Reflections on the Olympic Games
In celebrating our success in the London Olympics, we have experienced and engaged in acts of unisonance. This is defined as ‘the simultaneous response of many people to emblems of the nation’, and it is described by Benedict Anderson in his book ‘Imagined Communities’, where he suggests the singing of national anthems as an example of this phenomenon. ‘No matter how banal the words and mediocre the tunes, there is in this singing an experience of simultaneity. At precisely such moments, people wholly unknown to each other utter the same verses to the same melody. The image: unisonance… occasions for unisonality, for the echoed physical realization of the imagined community.’ (Imagined Communities, p.149, Verso Books 2006).
Perhaps this is what we British have recently experienced when celebrating success at the London Olympics. We have become part of an ‘imagined community’ which, for Anderson, came into being with the evolution of capitalism and nation states two hundred years ago. Coincidentally, this was also the starting point of Danny Boyle’s Olympic opening ceremony: the Industrial Revolution. Facsimiles of its chimneys rose menacingly into the London sky, just as the originals once did, heralding the emergence of the national identities that make up Olympic competition.
The build-up to the opening of the London Olympics was grounded not so much in the two preceding centuries as in the two preceding weeks. If there was unisonance, then it was that peculiarly British mix of self-deprecation and pessimism with which we revelled in the G4S shambles, the possibility of striking border guards, and the seeming inevitability of gridlock on London’s streets. Even our national obsession, the weather, seemed to want to contribute to the dissonance.
On the eve of the London Games, Jonathan Freedland anticipated the opening ceremony as a defining moment for our national identity. He wrote: ‘These Olympic weeks will offer answers to a clutch of questions that have nagged at us since the last time London hosted the Games in 1948. What exactly is our place in the world? How do we compare to other countries and to the country we used to be? What kind of nation are we anyway?’
As the Games reach their conclusion, the answers to those questions are remarkably different from what we would have anticipated a fortnight ago. We know that we are a nation that is surpassing expectations in its tally of gold medals, and that we have responded to the achievement of our athletes with almost unprecedented national euphoria. Despite civil war in Syria, the economy and the coalition in crisis, every newspaper and TV bulletin is dominated by news of Team GB’s latest successes, as though nothing else matters. The excitement on London’s relatively smooth-running transport system is palpable as commuters seem vicariously to absorb the anticipation of travellers journeying to and from Olympic events, or give spontaneous high fives to members of the uniformed army of volunteers. Something extraordinary has transpired in this country that, just two weeks ago, seemed to be revelling in Schadenfreude, anticipating gloom and doom.
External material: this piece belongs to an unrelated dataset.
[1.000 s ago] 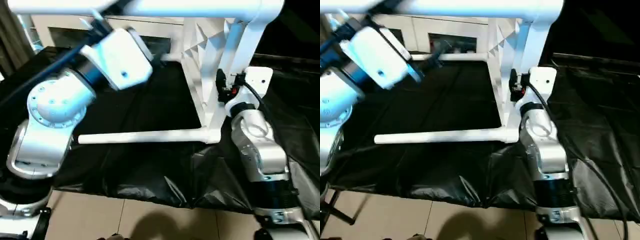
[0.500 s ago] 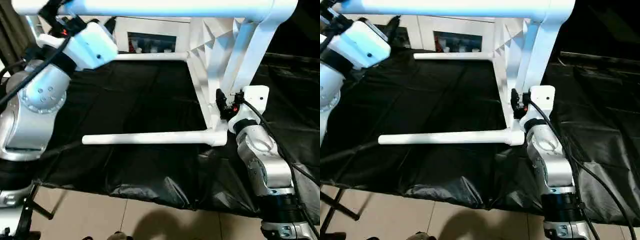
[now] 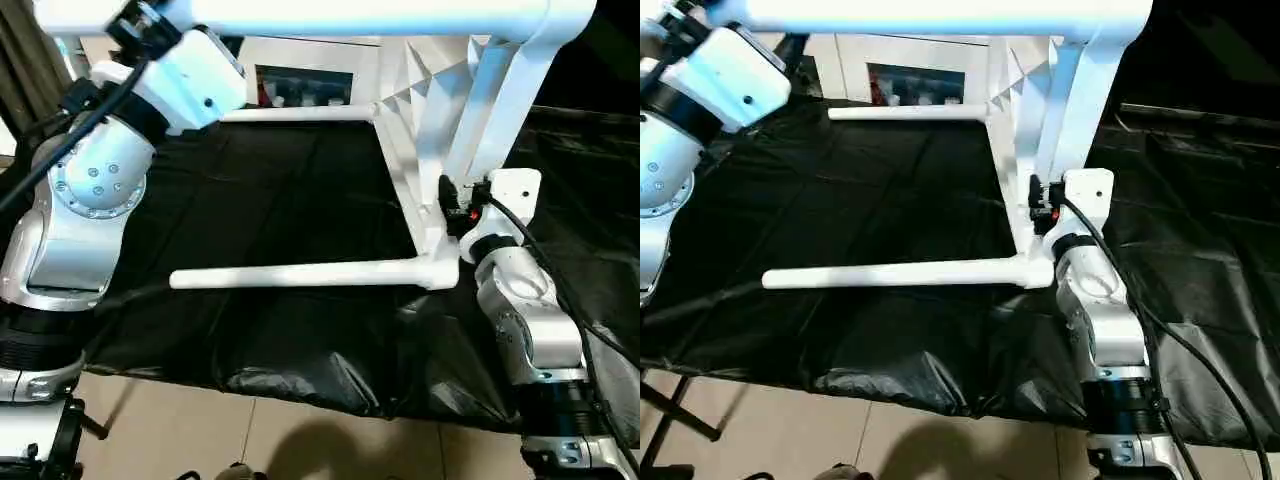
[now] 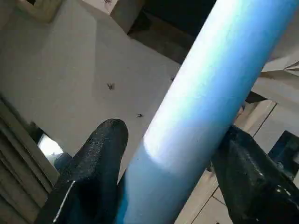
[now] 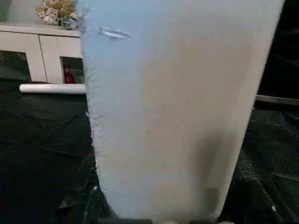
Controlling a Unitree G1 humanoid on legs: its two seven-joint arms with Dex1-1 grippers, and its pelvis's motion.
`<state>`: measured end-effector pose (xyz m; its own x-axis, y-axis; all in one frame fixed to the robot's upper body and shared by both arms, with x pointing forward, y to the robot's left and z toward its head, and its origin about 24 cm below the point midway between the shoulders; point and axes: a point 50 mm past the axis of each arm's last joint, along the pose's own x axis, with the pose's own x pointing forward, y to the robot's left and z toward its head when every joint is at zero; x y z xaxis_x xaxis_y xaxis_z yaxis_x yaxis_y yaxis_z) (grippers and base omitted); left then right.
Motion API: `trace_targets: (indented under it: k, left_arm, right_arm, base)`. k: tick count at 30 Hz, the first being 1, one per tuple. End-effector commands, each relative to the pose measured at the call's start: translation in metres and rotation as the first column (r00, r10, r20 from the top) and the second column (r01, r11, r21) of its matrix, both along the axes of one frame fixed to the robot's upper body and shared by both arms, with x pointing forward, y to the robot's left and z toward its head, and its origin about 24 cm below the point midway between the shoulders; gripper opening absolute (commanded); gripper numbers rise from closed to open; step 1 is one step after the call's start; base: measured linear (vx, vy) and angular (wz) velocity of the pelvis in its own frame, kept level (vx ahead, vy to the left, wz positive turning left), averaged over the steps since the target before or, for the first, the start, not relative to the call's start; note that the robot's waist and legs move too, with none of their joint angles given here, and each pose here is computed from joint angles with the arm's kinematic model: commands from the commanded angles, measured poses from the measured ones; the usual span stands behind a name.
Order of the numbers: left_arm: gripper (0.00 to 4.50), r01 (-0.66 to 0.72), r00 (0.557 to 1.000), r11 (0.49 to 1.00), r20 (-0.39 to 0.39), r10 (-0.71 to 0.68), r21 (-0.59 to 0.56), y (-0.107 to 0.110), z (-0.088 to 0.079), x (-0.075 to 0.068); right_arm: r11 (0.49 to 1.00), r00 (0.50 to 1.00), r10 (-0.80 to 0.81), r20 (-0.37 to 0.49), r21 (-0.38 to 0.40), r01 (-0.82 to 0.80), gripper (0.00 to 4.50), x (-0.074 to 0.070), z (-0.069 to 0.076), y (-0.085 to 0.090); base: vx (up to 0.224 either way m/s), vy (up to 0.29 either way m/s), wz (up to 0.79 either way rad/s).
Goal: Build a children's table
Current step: Flip table
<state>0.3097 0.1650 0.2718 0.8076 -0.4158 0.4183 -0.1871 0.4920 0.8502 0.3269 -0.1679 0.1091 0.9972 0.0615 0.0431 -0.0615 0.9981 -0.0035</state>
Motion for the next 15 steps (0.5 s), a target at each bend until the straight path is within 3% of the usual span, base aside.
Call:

So now the question for this imagined community that has basked in the reflected glory of these sporting triumphs is not who are we, but what can we become? How did our sportswomen and men reach such great heights and how can we consolidate that success, learn and grow from it? All the way through the build-up to the Olympics the talk has been of ‘legacy’. The success of British Olympians can breed more than future sporting success. We have seen what can be achieved with dedication, commitment and support – professional and financial – and, just as importantly, how those making such achievements (and those who didn’t quite) do so with humility, grace and charm.
What a change from the culture of cynicism that seemed so prevalent a month ago, and that seems to be so rooted in our weary British world view. These Olympics have shown us that there is another way. Talent can be nurtured rather than suppressed or derided. Success can be celebrated rather than envied or despised. Effort can be acknowledged and rewarded rather than dismissed or mocked. Instead of providing a platform for arrogance and arousing jealousy, skilful achievement can be celebrated with modesty and received with gratitude. This can – must – be true of every aspect of human endeavour, not just sport.
And it can be celebrated by all of humanity, not just those who happen to share an imagined national identity. When Usain Bolt won the 100 metres, it felt as though his achievement belonged to the whole human race, not just to Jamaica. His victory was a moment of true unisonance. We were not participating in an ‘imagined community’, but celebrating a genuine example of human striving and achievement.
That is what the Olympics represents: ordinary human beings achieving extraordinary feats, aspiring to reach new heights, to push back boundaries. The commitment to that challenge embodies what is best and most noble in human life. Within a few hours of Bolt’s victory, a sophisticated piece of human technology successfully landed on the surface of Mars. Another example of how the human drive to progress, to succeed, is an integral part of our make up. With the right encouragement and support, nurturing and vision, dedication and humility, the areas of our lives, our societies, our planet into which this drive can be transplanted are limitless. To share such a vision would be perfect unisonance. Hard to imagine, perhaps, but these Olympic Games have shown us what we can achieve and how to realise it.